Attraktivität kommt nicht von ungefähr
Michael Götte, als Herbert Grönemeyer 1989 am Open Air St.Gallen auftrat, fiel er durch viele Sonderwünsche – etwa drei komplette Büros, 100 weisse Handtücher oder ein eigenes Verpflegungszelt – auf. War das bei seinem Auftritt 2013 in Tübach auch so?
Nein, wir und unser Veranstalter waren natürlich auf die Vorkommnisse aus dem Jahr 1989 vorbereitet. Herbert Grönemeyer hatte bei uns aber keinerlei Sonderwünsche.
Wie ist es überhaupt gelungen, den Star für ein Open Air auf der Sportanlage Kellen zu gewinnen?
Eventmanager Adrian Osterwalder aus Abtwil hatte die Idee, auf der regionalen Sport- und Erholungsanlage Kellen in Tübach etwas Grosses zu organisieren. Mit der Idee eines Winter-Open-Airs kam er auf uns zu. Der Tübacher Gemeinderat war begeistert und hat alles daran gesetzt, dieses Vorhaben möglich zu machen.
Tübach hat «nur» knapp 1600 Einwohner auf 1,99 Quadratkilometern und zählt damit zu den kleinsten Dörfern im Kanton. Trotzdem macht die Gemeinde immer wieder von sich reden, sei es mit einem Schwingfest, dem Etappenstart der Tour de Suisse oder eben dem Konzert von Herbert Grönemeyer. Warum suchen Sie die Schlagzeilen?
Wir sind überzeugt, dass wir mit solchen Anlässen an Attraktivität gewinnen. Auch möchten wir zeigen, dass solche Events nicht nur in grossen Ortschaften möglich sind.
Nun steht ein weiteres Highlight auf dem Programm: Am 19. Juni startet die Tour-de-Suisse-Etappe nach Weinfelden in Tübach. Der Tag wird zum Dorffest. Wie sind Sie nach 2011 zum zweiten Mal Austragungsort geworden, da gab es doch bestimmt auch andere Gemeinden, die das TdS-Spektakel gerne bei sich gesehen hätten?
Es war eine lange Geschichte. 1:1 dasselbe wie im Jahr 2011 wollten wir ursprünglich nicht machen. Das neue Konzept von einem Hub war aber für unsere Gemeinde doch eine Nummer zu gross und finanziell nicht tragbar. Nach Abklärungen mit unsern See-Nachbarn Goldach, Rorschach und Rorschacherberg wollten wir grundsätzlich auf eine Durchführung 2023 verzichten. In einer zweiten Abklärung in Zusammenarbeit mit der Stadt St.Gallen kamen wir zum selben Schluss. Nachdem sich dann auch Zürich und Davos gegen eine Durchführung entschieden hatten, war der Ball wieder bei uns.
In Zusammenarbeit mit St.Gallen-Bodensee-Tourismus haben Sie sich dann Ende 2022 doch für eine Durchführung entschieden.
Genau, unterdessen war das Angebot auch einiges günstiger und konnte auf verschiedene Schultern verteilt werden. Die Idee ist, dass St.Gallen auch längerfristig eine zentrale Rolle bei der Planung der Tour de Suisse spielen wird. Das Ganze konnte dank unserer guten Kontakte zu den Verantwortlichen der Tour de Suisse, zum Sport im Generellen und zu den entsprechenden Funktionären für Tübach entschieden werden.
Tübach ist nicht nur für überregionale Events bekannt, sondern auch für ein reiches Vereinsleben; rund 30 Vereine zählt Ihre Gemeinde. Andernorts gehen Vereine ein, bei Ihnen scheinen sie zu blühen. Was ist hier das Erfolgsrezept?

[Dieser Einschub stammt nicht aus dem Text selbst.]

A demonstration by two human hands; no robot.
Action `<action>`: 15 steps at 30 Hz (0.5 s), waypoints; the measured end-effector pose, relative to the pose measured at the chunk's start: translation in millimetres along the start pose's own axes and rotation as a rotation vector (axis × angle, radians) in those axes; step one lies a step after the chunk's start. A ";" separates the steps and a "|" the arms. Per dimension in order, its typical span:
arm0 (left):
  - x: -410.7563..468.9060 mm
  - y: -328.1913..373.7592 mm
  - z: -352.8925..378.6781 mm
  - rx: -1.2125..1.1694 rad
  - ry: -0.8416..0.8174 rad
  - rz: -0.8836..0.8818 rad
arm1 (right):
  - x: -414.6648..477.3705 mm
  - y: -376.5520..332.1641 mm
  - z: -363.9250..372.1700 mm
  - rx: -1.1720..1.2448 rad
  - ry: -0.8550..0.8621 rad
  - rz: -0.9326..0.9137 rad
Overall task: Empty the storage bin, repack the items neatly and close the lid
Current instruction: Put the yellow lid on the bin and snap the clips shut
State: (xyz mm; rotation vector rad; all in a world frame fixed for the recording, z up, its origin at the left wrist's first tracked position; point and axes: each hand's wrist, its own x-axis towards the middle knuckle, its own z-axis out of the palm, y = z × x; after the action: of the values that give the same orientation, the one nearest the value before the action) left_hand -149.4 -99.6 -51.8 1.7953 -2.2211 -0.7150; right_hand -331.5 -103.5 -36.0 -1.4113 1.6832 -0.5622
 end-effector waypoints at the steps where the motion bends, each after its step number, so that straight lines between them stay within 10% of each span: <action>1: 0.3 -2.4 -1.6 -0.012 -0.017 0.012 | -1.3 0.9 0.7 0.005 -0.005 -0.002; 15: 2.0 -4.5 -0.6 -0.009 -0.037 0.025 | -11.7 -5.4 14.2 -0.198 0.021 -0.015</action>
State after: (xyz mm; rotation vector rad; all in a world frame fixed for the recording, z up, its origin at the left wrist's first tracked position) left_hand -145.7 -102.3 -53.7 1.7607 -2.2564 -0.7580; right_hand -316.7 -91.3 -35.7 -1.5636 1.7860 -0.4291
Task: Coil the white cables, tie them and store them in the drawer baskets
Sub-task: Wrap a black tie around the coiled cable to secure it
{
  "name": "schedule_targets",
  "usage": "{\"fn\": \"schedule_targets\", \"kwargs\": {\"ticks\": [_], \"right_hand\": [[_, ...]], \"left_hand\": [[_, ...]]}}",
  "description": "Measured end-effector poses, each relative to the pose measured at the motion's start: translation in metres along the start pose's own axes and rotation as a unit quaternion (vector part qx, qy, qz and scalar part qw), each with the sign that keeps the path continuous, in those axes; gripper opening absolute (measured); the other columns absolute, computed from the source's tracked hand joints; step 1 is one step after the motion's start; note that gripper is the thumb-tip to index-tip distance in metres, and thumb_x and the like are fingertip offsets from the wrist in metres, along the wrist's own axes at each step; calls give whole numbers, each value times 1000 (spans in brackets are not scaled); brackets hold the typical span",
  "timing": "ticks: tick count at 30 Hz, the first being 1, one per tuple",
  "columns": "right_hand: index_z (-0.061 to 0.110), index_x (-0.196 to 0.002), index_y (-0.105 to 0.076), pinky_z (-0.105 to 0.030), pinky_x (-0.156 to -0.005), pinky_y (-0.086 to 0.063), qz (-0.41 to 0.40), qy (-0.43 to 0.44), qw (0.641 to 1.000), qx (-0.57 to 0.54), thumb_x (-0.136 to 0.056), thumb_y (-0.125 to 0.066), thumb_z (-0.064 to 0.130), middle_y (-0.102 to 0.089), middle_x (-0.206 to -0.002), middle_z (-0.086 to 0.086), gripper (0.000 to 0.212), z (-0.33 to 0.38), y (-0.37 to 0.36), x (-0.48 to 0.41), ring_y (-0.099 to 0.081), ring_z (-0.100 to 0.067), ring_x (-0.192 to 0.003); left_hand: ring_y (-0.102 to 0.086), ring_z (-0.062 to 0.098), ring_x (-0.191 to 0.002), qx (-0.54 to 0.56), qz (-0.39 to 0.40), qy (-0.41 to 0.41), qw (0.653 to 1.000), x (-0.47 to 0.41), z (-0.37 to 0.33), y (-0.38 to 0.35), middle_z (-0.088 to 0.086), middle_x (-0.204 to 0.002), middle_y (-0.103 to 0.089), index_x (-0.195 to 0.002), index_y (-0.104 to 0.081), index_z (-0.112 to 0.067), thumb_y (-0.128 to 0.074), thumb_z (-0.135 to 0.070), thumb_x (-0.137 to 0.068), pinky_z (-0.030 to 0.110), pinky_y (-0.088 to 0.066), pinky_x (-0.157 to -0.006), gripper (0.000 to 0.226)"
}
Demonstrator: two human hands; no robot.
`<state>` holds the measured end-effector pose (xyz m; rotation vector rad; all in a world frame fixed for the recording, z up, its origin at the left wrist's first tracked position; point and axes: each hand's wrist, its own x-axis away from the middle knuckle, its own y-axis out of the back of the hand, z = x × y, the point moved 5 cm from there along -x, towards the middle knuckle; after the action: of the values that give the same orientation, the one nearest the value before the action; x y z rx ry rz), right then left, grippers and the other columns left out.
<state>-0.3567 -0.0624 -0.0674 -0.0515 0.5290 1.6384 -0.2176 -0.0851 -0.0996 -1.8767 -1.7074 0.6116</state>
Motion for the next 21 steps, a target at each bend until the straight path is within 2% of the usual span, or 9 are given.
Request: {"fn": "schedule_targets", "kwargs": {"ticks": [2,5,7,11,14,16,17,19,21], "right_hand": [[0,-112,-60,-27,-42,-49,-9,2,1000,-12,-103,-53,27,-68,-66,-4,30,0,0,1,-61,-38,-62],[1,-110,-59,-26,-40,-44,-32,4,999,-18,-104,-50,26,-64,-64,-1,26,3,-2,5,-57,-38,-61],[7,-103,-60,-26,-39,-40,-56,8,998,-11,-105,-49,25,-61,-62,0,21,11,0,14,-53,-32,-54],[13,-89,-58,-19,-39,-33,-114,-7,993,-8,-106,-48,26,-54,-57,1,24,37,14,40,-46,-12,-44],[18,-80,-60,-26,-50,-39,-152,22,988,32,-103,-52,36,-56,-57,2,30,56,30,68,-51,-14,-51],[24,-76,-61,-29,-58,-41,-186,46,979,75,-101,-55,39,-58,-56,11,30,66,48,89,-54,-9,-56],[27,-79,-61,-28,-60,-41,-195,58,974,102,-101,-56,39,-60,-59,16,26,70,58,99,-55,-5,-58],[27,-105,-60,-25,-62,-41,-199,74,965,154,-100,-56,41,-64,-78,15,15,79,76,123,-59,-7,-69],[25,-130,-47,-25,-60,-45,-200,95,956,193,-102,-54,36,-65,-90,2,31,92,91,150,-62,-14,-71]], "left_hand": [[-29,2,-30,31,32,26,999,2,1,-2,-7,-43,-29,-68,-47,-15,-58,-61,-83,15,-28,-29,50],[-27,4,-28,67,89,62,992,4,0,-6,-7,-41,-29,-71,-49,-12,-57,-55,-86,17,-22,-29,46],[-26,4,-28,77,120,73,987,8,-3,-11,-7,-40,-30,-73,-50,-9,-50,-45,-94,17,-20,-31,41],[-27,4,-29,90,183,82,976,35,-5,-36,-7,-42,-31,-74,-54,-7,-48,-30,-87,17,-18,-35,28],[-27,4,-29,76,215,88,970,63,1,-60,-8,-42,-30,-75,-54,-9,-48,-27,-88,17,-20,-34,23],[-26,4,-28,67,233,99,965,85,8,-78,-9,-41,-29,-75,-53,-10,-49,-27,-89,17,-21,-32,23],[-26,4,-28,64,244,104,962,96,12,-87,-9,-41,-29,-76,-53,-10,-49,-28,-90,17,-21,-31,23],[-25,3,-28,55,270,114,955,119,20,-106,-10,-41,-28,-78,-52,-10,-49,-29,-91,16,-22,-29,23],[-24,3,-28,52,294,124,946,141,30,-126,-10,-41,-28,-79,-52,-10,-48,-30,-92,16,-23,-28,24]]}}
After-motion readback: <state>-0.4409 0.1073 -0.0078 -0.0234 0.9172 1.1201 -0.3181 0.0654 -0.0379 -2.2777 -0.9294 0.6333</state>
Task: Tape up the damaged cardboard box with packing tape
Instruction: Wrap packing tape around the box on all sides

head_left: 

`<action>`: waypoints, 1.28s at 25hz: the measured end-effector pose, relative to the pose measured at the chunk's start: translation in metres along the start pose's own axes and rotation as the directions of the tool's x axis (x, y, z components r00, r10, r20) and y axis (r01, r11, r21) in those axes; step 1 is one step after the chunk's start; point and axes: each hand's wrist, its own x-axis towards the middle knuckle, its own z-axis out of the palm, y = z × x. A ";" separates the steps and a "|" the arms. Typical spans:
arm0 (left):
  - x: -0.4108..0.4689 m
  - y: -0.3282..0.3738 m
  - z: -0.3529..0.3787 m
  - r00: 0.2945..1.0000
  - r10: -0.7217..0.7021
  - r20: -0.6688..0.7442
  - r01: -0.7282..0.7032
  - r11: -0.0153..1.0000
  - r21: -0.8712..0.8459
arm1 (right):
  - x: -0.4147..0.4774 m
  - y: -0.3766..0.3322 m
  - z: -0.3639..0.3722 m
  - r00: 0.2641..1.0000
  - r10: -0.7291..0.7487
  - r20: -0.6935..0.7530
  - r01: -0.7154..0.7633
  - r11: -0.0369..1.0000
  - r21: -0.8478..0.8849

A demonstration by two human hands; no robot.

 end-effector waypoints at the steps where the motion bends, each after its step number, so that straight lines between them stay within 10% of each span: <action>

Wir versuchen, die Traditionen trotz der Entwicklung zur Agglomerationsgemeinde weiterzuleben und zu fördern. Dies gelingt uns dank einer weitsichtigen Raumplanung, monetärer Unterstützung und regelmässigem Austausch mit den entsprechenden Ansprechpartnern. Zudem unterstützen wir die Vereine mit Infrastruktur, stellen etwa Probelokale oder Sportanlagen gratis zur Verfügung und pflegen einen regelmässigen Austausch mit den verantwortlichen Vereinsfunktionären.
Apropos eingehen: Auch die vier Tübacher Restaurants – Landhaus, Löwe, Sonne, Atticum – scheinen zu florieren, während andernorts Restaurants schliessen müssen. Was machen die Tübacher Gastwirte besser als andere?
Das ist ein Zusammenspiel zwischen den Wirtsleuten, unserer Bevölkerung und den einzelnen Spezialitäten. Alle Lokale sind verkehrstechnisch gut erschlossen und bieten ein unterschiedliches, abwechslungsreiches kulinarisches Angebot. Somit gibt es in Tübach einen guten Mix, der weit über die Gemeindegrenzen hinaus bekannt ist.
Auch für KMU scheint Tübach ein attraktiver Standort zu sein, bereits haben sich über 50 kleine und mittlere Betriebe hier angesiedelt.
Für unsere vielseitigen und innovativen KMU versuchen wir, ideale Rahmenbedingungen zu bieten, indem wir bauliche Entwicklungen so gut wie möglich unterstützen und auf bürokratische Massnahmen wenn immer möglich verzichten. Zudem fördern wir, dass sich das lokale Gewerbe gegenseitig kennt und voneinander profitieren kann. Nicht zuletzt sind wir bemüht, dass die Erschliessungen mit dem öffentlichen und individuellen Verkehr optimal passen.
Hat Tübach überhaupt noch Kapazitäten für mehr Betriebe oder sind die Baulandreserven erschöpft?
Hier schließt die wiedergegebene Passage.